2012 Jeep Wrangler Test Drive and Review
"Jeep understands that Wrangler is a brand within a brand
. They have maintained a great deal of what makes a Wrangler a Wrangler, while adding additional amenities that make living with a Wrangler a unique challenge. There are still some characteristics that I find hard to tolerate. Remove the hard top, and you’re left with a soft top that is a bear to take down and secure, and even more difficult to put back up. Though cabin and road noise have been substantially reduced, Wrangler is still a loud vehicle on the road, which can be quite fatiguing on a long drive. There’s little secure storage inside the vehicle, just a glove box, the center console and a modest underfloor compartment behind the second row. The compromises have been reduced, but they remain significant for the comfort-oriented driver. And fuel economy is pitiful, even with the new powertrain. But Wrangler remains a totally unique vehicle, and it delivers mightily on its promise.
There are other capable vehicles off-road, but they all balance the equation differently. I’m a big fan of Land Rover’s LR4
, for instance, and I’m confident that it can go almost anywhere that a Wrangler can. But an LR4 is loaded with luxury appointments and sophisticated electronic equipment, and costs at least twice as much as a base Wrangler. A Toyota FJ Cruiser
is probably Wrangler’s closest competitor, but once again, it doesn’t have the purity of purpose that the Wrangler retains.
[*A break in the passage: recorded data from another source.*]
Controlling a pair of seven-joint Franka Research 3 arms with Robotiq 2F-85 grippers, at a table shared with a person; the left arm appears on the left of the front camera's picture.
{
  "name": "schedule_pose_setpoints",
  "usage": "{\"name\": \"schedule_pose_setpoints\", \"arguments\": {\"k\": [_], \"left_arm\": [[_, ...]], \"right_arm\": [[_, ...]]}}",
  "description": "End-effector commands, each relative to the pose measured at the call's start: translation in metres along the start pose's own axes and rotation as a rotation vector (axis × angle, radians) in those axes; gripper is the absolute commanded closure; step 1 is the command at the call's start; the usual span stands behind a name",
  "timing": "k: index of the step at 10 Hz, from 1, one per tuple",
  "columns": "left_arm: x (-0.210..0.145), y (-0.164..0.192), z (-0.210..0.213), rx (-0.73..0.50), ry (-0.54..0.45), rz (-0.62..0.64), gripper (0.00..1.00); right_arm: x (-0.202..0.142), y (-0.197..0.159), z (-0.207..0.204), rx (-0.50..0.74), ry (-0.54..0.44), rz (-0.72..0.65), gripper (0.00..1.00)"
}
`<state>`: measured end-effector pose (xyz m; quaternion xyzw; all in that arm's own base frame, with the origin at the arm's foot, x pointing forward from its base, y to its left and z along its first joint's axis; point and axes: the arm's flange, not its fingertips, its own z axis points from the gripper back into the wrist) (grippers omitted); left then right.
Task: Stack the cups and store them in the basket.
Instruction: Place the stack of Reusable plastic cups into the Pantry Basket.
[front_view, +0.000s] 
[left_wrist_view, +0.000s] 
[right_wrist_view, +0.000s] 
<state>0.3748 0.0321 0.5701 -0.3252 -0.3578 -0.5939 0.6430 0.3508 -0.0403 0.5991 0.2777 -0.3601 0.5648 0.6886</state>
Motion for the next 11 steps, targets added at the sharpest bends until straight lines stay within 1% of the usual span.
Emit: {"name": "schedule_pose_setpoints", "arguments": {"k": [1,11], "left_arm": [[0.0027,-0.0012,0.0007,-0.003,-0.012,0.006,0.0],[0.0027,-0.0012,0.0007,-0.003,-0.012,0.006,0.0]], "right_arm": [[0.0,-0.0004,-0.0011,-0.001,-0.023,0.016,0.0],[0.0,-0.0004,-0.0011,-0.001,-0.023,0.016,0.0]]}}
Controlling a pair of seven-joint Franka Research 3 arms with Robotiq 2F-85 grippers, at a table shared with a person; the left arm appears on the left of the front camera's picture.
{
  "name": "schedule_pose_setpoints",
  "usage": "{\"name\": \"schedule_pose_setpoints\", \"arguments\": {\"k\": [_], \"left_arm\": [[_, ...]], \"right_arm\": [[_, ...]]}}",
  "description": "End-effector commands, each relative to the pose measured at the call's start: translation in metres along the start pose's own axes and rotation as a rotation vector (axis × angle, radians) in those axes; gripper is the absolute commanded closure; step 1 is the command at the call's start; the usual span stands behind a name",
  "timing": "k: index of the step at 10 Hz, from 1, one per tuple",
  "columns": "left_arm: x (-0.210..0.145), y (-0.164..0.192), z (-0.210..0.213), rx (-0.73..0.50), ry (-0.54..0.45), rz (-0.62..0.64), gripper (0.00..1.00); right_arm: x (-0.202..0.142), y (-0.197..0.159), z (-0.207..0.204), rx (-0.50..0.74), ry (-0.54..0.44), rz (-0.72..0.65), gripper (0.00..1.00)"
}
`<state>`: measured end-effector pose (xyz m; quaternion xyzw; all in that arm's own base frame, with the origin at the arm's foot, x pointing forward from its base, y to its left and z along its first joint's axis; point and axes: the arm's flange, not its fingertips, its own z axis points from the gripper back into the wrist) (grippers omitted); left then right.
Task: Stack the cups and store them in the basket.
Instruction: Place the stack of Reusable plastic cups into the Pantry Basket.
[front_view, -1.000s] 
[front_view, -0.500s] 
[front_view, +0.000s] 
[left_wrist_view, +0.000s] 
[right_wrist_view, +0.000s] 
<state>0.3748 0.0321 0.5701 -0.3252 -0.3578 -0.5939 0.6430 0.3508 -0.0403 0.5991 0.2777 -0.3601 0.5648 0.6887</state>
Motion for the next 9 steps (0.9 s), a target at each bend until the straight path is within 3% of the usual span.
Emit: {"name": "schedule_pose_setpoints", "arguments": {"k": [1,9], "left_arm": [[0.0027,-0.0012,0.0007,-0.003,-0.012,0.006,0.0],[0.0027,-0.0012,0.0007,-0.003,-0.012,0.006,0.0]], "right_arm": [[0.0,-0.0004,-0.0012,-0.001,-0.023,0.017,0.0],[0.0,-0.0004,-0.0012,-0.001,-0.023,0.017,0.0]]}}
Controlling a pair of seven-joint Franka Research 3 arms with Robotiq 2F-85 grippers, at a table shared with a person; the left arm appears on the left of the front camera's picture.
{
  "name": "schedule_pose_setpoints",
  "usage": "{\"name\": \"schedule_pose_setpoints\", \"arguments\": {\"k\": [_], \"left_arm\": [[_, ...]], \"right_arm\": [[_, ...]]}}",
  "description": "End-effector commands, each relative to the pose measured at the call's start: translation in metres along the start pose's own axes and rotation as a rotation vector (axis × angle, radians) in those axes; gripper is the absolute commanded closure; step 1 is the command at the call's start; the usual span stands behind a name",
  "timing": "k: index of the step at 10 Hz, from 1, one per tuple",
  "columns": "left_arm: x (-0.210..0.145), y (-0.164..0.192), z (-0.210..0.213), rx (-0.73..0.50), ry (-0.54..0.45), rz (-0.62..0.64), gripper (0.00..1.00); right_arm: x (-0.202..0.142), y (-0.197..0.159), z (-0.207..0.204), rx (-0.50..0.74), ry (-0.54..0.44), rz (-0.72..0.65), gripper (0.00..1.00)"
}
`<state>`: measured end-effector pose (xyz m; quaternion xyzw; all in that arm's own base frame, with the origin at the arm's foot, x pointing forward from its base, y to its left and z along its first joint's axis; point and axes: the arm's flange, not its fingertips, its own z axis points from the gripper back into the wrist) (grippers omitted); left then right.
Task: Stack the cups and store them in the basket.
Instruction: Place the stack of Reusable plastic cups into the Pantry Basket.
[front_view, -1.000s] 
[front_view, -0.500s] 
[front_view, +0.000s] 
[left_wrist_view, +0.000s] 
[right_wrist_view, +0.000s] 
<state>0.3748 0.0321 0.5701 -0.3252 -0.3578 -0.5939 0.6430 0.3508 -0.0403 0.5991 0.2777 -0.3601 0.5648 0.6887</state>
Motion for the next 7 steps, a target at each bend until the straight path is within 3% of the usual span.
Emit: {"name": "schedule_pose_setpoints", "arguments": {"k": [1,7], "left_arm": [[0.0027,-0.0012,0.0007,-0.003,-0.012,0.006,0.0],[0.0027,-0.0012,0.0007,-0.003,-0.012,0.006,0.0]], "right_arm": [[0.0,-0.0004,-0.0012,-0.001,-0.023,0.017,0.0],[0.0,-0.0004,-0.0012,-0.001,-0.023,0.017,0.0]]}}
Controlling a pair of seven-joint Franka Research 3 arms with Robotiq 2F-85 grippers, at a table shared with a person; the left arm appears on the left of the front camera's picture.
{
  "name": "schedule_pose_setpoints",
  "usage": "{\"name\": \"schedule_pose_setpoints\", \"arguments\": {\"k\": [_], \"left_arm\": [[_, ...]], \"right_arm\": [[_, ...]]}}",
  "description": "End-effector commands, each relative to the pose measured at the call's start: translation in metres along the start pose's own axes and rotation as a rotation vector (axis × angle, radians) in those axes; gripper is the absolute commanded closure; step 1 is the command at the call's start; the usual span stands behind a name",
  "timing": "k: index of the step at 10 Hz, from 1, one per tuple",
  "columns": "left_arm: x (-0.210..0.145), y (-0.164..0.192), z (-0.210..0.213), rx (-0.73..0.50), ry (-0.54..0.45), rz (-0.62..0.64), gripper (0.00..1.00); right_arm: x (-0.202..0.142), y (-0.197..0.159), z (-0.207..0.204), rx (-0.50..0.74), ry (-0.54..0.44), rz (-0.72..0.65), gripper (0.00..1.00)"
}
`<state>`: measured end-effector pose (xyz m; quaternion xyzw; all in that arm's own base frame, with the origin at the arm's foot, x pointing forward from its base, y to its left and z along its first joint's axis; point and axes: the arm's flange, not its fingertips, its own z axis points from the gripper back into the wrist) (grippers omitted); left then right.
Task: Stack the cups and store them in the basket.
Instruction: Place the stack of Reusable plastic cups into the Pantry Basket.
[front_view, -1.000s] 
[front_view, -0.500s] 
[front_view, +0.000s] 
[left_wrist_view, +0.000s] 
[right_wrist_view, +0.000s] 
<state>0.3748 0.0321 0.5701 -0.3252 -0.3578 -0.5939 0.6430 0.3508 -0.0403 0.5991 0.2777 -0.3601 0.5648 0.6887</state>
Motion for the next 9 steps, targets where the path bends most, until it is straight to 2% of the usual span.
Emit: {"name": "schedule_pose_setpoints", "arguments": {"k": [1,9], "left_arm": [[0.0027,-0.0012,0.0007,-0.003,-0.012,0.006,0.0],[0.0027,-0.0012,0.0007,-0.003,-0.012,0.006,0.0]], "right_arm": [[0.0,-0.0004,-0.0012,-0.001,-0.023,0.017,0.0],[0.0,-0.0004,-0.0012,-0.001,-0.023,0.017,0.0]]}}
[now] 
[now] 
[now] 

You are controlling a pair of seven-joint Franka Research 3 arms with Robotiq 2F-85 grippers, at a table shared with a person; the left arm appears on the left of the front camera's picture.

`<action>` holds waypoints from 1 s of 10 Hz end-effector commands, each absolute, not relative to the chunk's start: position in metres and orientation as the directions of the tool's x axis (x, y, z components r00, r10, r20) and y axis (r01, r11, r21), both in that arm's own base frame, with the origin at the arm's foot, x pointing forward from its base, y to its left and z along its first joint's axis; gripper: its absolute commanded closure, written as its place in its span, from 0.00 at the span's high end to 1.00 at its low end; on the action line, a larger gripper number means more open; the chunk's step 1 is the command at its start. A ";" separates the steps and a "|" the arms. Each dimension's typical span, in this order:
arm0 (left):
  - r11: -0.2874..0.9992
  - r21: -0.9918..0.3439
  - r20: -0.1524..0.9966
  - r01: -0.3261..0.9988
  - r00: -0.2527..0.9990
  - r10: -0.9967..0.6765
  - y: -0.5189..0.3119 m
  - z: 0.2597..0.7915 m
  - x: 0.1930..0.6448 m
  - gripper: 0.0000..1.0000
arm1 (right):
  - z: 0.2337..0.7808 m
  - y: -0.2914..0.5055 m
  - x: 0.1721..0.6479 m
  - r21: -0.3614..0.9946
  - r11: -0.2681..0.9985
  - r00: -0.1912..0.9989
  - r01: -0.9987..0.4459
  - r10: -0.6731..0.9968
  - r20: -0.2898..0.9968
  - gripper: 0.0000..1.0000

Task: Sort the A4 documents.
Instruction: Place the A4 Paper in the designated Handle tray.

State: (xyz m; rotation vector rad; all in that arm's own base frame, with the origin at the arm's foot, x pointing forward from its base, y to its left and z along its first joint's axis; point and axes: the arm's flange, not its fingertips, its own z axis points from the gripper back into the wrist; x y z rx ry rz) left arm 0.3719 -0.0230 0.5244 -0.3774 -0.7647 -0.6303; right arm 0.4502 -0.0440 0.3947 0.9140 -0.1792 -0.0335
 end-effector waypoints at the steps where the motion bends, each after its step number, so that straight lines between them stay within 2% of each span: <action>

Wrangler owners are a devoted lot, and owning a Wrangler provides admission to the club. There’s a Jeep wave
, just like there’s a Corvette wave and a Harley wave (and probably a Ferrari wave, though I’ve yet to experience it). Wrangler owners recognize the spirit of adventure inherent in owning a vehicle that can go anywhere – even if it only goes back and forth to the supermarket. If you buy a Wrangler, please promise me, for your sake and for the sake of your Jeep, that you’ll take it on the trails every once in a while. You’ll be glad you did.